■ Problem statement
Begin with the line that contains "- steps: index" and transcribe each line after it, up to and including the last line of the listing below.

■ Provided records
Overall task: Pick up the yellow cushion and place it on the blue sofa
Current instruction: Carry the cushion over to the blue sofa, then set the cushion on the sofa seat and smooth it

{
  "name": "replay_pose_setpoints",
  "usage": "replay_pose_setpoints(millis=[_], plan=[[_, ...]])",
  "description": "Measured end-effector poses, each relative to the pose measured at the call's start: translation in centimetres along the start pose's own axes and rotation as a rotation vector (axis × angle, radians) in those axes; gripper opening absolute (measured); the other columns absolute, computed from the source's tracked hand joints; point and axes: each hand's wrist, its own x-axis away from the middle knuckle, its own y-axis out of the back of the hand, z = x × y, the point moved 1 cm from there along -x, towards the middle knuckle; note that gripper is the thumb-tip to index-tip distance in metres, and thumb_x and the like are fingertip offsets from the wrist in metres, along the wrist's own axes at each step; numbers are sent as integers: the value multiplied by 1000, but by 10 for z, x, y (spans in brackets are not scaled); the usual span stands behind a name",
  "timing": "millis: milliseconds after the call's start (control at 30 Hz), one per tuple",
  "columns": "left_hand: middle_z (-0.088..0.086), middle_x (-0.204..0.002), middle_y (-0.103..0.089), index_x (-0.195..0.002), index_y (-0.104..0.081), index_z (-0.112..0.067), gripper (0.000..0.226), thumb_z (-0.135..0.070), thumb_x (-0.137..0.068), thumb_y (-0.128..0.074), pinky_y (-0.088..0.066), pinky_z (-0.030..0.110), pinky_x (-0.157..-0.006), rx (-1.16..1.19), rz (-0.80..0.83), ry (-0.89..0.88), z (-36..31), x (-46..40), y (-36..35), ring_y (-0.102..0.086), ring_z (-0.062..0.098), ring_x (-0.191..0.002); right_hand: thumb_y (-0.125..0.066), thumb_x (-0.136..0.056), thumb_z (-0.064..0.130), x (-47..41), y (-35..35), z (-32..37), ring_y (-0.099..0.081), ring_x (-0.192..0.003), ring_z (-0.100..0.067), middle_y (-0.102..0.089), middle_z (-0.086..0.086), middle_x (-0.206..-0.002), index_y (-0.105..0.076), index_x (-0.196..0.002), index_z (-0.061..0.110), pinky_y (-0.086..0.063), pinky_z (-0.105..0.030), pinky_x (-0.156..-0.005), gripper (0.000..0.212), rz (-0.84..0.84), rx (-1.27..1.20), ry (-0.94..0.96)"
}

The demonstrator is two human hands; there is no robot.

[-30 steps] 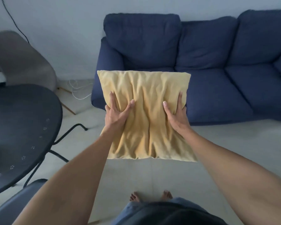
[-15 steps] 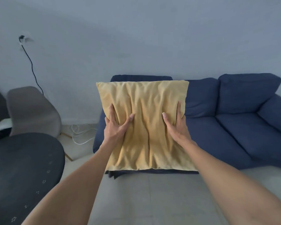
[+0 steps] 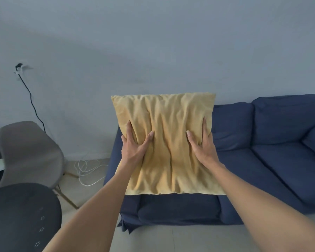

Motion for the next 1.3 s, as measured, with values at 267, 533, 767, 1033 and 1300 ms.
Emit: replay_pose_setpoints(millis=[267,533,767,1033,1300], plan=[[-1,-159,-30,-158,0,-61,120,-103,-61,-58,-45,44,-95,14,-13,-3,-13,-74,-52,-52,29,-135,-42,-85,92,-93,1,-29,-49,-143,-38,-21,-12,-171,13,-152,73,-42,-55,-110,89,34,15,0],[-10,-140,-31,-159,-2,-58,119,-99,-65,-61,-41,39,-90,-25,-8,3,-4,-135,-81,-53,26,-130,-43,-89,89,-158,-21,-58,-48,-144,-39,-21,-11,-171,13,-152,73,-43,-57,-110,86,71,20,-1],[-4,-159,-29,-159,-2,-58,122,-103,-60,-57,-39,37,-91,-45,14,24,17,-212,-114,-53,27,-134,-43,-92,85,-226,-58,-90,-47,-145,-38,-16,-14,-173,12,-157,67,-45,-57,-109,87,95,38,-31],[-15,-139,-22,-161,1,-55,113,-89,-74,-64,-34,32,-99,10,126,3,48,-311,-162,-39,16,-139,-39,-99,77,-301,-95,-132,-36,-152,-39,-9,-20,-174,20,-158,61,-36,-57,-115,84,154,86,-82],[-16,-142,-20,-148,9,-75,105,-86,-77,-67,-32,33,-106,58,159,63,95,-360,-219,-32,5,-128,-40,-102,71,-356,-122,-191,-28,-156,-35,-4,-17,-176,23,-158,59,-26,-42,-120,85,251,80,-110]])
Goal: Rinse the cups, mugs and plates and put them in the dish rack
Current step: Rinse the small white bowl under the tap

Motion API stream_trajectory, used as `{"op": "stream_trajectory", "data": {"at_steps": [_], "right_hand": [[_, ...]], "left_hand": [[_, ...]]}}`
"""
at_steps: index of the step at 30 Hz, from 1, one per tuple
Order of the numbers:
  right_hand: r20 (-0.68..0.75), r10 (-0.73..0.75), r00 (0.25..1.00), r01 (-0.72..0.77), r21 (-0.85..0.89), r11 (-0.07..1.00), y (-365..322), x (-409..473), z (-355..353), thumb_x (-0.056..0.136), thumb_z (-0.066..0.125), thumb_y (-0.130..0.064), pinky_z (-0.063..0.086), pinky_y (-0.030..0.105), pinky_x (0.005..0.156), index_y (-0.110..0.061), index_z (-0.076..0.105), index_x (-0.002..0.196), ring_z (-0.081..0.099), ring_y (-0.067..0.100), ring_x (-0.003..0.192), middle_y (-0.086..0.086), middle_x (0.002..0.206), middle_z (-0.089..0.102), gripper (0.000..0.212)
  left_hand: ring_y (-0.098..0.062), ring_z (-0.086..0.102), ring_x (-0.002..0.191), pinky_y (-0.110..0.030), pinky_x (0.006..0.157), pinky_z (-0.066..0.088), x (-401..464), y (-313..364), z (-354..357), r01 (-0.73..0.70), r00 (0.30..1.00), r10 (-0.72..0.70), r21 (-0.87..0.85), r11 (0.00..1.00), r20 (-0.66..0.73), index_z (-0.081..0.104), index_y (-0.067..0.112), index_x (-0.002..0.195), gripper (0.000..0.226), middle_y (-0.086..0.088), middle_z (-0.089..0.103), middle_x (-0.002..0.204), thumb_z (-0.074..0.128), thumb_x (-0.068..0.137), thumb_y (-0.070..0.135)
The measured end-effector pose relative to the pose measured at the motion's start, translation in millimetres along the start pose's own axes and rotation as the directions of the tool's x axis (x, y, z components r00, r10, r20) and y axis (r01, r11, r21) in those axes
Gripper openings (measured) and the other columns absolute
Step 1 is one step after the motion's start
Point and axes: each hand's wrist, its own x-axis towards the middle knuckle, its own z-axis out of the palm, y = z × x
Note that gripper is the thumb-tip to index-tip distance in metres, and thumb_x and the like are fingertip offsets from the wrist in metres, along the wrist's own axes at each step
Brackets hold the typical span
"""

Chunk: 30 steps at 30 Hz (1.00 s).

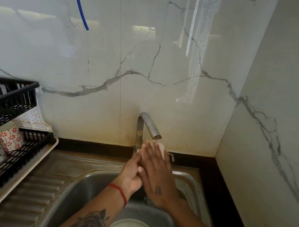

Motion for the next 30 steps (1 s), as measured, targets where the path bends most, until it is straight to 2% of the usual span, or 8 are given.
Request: {"op": "stream_trajectory", "data": {"at_steps": [3, 11, 13, 15, 17, 19, 25, 30], "right_hand": [[0.038, -0.105, 0.994, 0.097, 0.159, 0.983, 14.9, -10.0, -6.5, 0.100, 0.007, -0.053, -0.003, 0.041, 0.119, -0.029, -0.002, 0.150, -0.011, 0.007, 0.146, -0.013, 0.156, -0.011, 0.056], [0.114, 0.291, 0.950, -0.310, 0.470, 0.827, -3.2, 0.0, -20.4, 0.083, 0.029, -0.077, 0.024, 0.037, 0.108, -0.056, 0.000, 0.144, 0.011, 0.008, 0.139, -0.011, 0.159, -0.004, 0.071], [0.174, 0.487, 0.856, -0.440, 0.741, 0.508, -6.4, 5.8, -24.8, 0.091, 0.049, -0.055, 0.039, 0.037, 0.103, -0.052, 0.025, 0.140, 0.034, 0.014, 0.133, -0.001, 0.154, 0.027, 0.054], [0.423, 0.555, 0.717, -0.472, 0.880, -0.061, -3.6, 7.4, -27.8, 0.095, 0.053, -0.034, 0.053, 0.042, 0.088, -0.035, 0.042, 0.137, 0.053, 0.023, 0.115, 0.008, 0.137, 0.048, 0.043], [0.622, 0.466, 0.629, -0.352, 0.763, -0.543, -1.6, 4.8, -29.4, 0.094, 0.055, -0.035, 0.056, 0.044, 0.078, -0.016, 0.051, 0.129, 0.059, 0.032, 0.106, 0.018, 0.123, 0.056, 0.040], [0.733, 0.376, 0.568, -0.241, 0.584, -0.775, -3.1, 3.2, -29.0, 0.092, 0.054, -0.041, 0.058, 0.045, 0.070, -0.007, 0.052, 0.119, 0.061, 0.037, 0.101, 0.025, 0.116, 0.058, 0.043], [0.742, 0.235, 0.627, -0.173, 0.427, -0.888, -7.5, 13.2, -27.5, 0.096, 0.048, -0.043, 0.059, 0.049, 0.063, -0.001, 0.050, 0.123, 0.060, 0.041, 0.106, 0.030, 0.117, 0.059, 0.050], [0.698, 0.255, 0.669, -0.284, 0.558, -0.780, -7.1, 11.5, -36.5, 0.091, 0.056, -0.038, 0.057, 0.049, 0.077, -0.007, 0.052, 0.121, 0.060, 0.040, 0.109, 0.026, 0.122, 0.056, 0.044]], "left_hand": [[-0.033, 0.063, 0.106, -0.042, 0.081, 0.054, 0.4, 1.1, -4.2, 0.005, 1.000, -0.005, -0.016, 1.000, 0.009, 0.053, 0.006, 0.131, 0.042, -0.021, 0.063, 0.121, 0.048, 0.098, 0.030], [-0.033, 0.063, 0.106, -0.039, 0.070, 0.059, -8.1, 0.2, -2.9, -0.086, 0.996, 0.083, 0.090, 0.992, 0.039, 0.057, 0.012, 0.125, 0.035, -0.018, 0.062, 0.120, 0.054, 0.095, 0.029], [-0.028, 0.063, 0.106, -0.033, 0.073, 0.058, -15.3, -0.7, -0.8, -0.174, 0.984, 0.155, 0.320, 0.931, 0.083, 0.059, 0.015, 0.123, 0.031, -0.013, 0.064, 0.117, 0.055, 0.094, 0.026], [-0.023, 0.062, 0.106, -0.026, 0.073, 0.055, -21.1, -6.0, 0.6, -0.294, 0.955, 0.254, 0.575, 0.764, 0.152, 0.060, 0.017, 0.123, 0.030, -0.006, 0.064, 0.116, 0.056, 0.094, 0.025], [-0.018, 0.058, 0.108, -0.021, 0.076, 0.053, -23.1, -10.3, -1.1, -0.441, 0.883, 0.412, 0.700, 0.562, 0.225, 0.061, 0.020, 0.120, 0.028, -0.001, 0.060, 0.118, 0.059, 0.093, 0.023], [-0.008, 0.053, 0.107, -0.020, 0.082, 0.048, -23.2, -8.6, -4.3, -0.546, 0.764, 0.591, 0.749, 0.376, 0.260, 0.059, 0.026, 0.116, 0.024, 0.002, 0.053, 0.121, 0.060, 0.092, 0.021], [-0.017, 0.052, 0.120, -0.034, 0.098, 0.049, -21.5, 4.1, -11.0, -0.530, 0.787, 0.571, 0.731, 0.430, 0.235, 0.051, 0.014, 0.134, 0.038, -0.004, 0.054, 0.132, 0.050, 0.097, 0.026], [-0.009, 0.054, 0.101, -0.019, 0.076, 0.043, -24.0, 10.3, -4.9, -0.449, 0.874, 0.445, 0.676, 0.585, 0.195, 0.057, 0.027, 0.113, 0.024, 0.002, 0.059, 0.112, 0.040, 0.100, 0.036]]}}
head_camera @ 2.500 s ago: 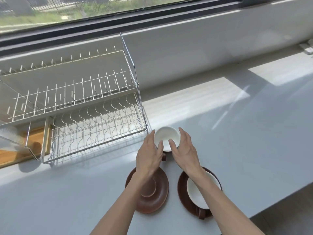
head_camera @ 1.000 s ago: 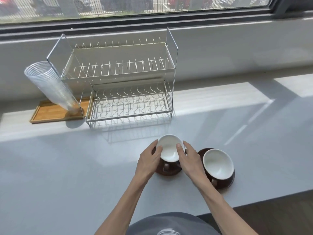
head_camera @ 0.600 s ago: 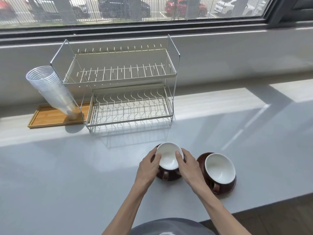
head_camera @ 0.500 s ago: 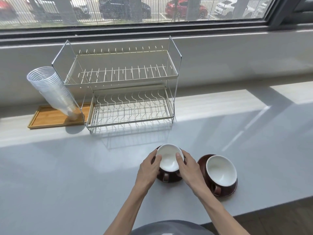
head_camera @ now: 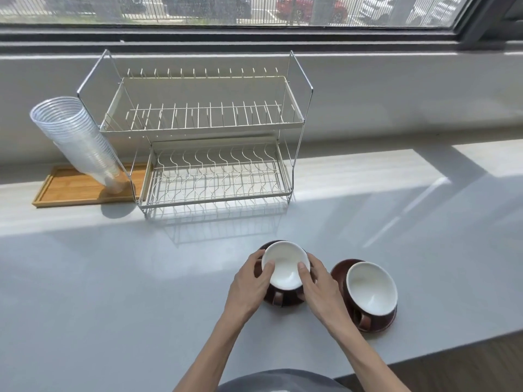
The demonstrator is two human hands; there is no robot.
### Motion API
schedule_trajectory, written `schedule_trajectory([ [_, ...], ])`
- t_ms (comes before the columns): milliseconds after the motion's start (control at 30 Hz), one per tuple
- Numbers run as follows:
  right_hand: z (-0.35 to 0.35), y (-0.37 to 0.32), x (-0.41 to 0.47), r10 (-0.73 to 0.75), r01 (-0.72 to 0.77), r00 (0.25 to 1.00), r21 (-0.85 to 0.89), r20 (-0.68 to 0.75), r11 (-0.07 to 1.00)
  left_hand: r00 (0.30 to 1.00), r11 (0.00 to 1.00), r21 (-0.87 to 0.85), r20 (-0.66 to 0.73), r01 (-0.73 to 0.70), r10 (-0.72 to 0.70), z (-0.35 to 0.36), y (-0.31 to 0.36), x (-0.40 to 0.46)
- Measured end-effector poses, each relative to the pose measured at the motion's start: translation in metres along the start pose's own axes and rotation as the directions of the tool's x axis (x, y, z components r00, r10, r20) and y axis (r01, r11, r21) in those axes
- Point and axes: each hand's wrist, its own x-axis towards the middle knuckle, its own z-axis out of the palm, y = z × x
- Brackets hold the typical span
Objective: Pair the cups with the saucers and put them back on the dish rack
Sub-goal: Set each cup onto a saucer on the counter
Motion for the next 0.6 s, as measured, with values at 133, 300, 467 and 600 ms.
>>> schedule_trajectory([
  [133,-0.002,0.005,0.000,0.009,-0.009,1.000,0.008,-0.011,1.000,1.000,0.998,0.061,-0.015,-0.018,0.019,-0.001,-0.001,0.001],
  [300,-0.005,0.007,-0.009,-0.020,0.016,0.996,-0.055,-0.083,0.998,1.000,0.981,0.195,-0.017,-0.009,0.012,-0.013,0.003,0.008],
  [467,0.006,0.013,-0.012,-0.094,0.066,0.983,-0.171,-0.158,0.983,0.998,0.980,0.201,-0.070,0.010,0.004,-0.023,0.006,0.019],
  [600,0.006,0.007,-0.010,-0.012,0.008,0.991,-0.032,-0.131,0.999,0.997,0.993,0.090,-0.002,0.075,-0.075,-0.025,0.008,0.027],
])
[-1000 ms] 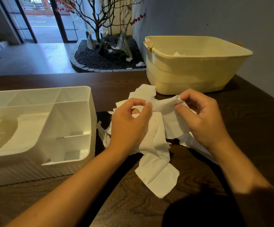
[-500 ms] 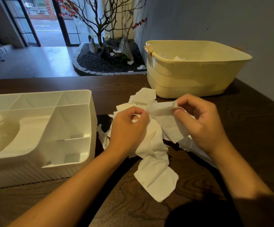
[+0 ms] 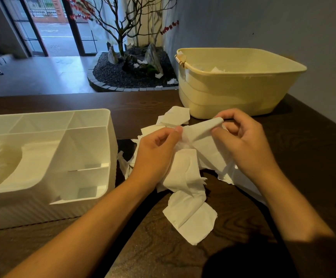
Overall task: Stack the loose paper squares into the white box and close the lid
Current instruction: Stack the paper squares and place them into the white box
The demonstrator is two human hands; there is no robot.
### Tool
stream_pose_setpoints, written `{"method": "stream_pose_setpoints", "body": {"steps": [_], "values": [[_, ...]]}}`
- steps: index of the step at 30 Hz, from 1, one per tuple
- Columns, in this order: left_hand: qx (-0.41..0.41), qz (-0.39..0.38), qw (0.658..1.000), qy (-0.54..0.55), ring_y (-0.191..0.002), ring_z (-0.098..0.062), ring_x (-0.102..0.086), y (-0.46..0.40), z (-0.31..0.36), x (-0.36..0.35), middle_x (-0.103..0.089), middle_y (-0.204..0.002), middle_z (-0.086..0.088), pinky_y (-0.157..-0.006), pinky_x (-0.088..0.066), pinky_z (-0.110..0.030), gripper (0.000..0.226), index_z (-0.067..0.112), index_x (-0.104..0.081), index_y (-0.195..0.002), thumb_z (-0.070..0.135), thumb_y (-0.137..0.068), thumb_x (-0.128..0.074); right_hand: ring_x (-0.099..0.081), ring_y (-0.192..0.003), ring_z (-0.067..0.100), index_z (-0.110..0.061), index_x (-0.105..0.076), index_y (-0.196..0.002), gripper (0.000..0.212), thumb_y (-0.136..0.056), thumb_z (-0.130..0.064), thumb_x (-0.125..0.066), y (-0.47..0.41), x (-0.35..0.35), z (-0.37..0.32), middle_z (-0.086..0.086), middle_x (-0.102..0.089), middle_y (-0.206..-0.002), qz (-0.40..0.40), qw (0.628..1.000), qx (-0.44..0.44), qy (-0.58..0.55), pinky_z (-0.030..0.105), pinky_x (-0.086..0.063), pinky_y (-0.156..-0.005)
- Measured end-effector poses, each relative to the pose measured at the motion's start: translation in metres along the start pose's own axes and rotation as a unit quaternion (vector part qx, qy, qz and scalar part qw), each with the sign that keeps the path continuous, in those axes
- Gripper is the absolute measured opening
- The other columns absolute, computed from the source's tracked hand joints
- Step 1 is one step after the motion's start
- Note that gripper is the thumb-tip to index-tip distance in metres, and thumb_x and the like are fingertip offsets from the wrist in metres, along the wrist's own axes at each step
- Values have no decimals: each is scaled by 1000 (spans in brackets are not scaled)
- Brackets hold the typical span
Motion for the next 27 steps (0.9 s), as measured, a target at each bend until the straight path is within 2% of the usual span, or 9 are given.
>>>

■ Answer space
- steps: index of the step at 30 Hz, from 1, one per tuple
- Columns, in this order: left_hand: qx (-0.41..0.41), qz (-0.39..0.38), qw (0.658..1.000), qy (-0.54..0.55), ring_y (-0.191..0.002), ring_z (-0.098..0.062), ring_x (-0.102..0.086), y (-0.46..0.40), z (-0.31..0.36), x (-0.36..0.35), middle_x (-0.103..0.089), middle_y (-0.204..0.002), middle_z (-0.086..0.088), pinky_y (-0.157..-0.006), pinky_x (-0.088..0.066), pinky_z (-0.110..0.030), gripper (0.000..0.226), index_z (-0.067..0.112), index_x (-0.104..0.081), index_y (-0.195..0.002), thumb_z (-0.070..0.135), thumb_y (-0.137..0.068), thumb_x (-0.128..0.074); right_hand: ring_x (-0.099..0.081), ring_y (-0.192..0.003), ring_z (-0.067..0.100), index_z (-0.110..0.061), index_x (-0.105..0.076), index_y (-0.196..0.002), gripper (0.000..0.212), thumb_y (-0.136..0.056), thumb_z (-0.130..0.064), thumb_x (-0.125..0.066), y (-0.47..0.41), x (-0.35..0.35), z (-0.37..0.32), middle_z (-0.086..0.086), middle_x (-0.102..0.089), middle_y (-0.206..-0.002), qz (-0.40..0.40), qw (0.628..1.000), qx (-0.44..0.44), qy (-0.58..0.55), pinky_z (-0.030..0.105), pinky_x (-0.086..0.063), pinky_y (-0.156..-0.005)
- Measured end-effector poses, each relative to the pose measured at the motion's start: translation in metres along the start pose's own axes and rotation as a unit quaternion (vector part qx, qy, qz and scalar part qw), each with the sign that keeps the path continuous, in those axes
- Gripper is the absolute measured opening
- The other columns absolute, computed from the source's tracked hand joints
- Step 1 is one step after the motion's start
- Note that gripper is the thumb-tip to index-tip distance in metres, and thumb_x and the like are fingertip offsets from the wrist in metres, along the wrist's own axes at each step
- Values have no decimals: each is scaled by 1000 (spans in brackets are not scaled)
- Brackets hold the typical span
Motion for the next 27 steps (0.9 s), as measured, a target at each bend until the straight path is within 2% of the usual span, or 9 are given.
>>>

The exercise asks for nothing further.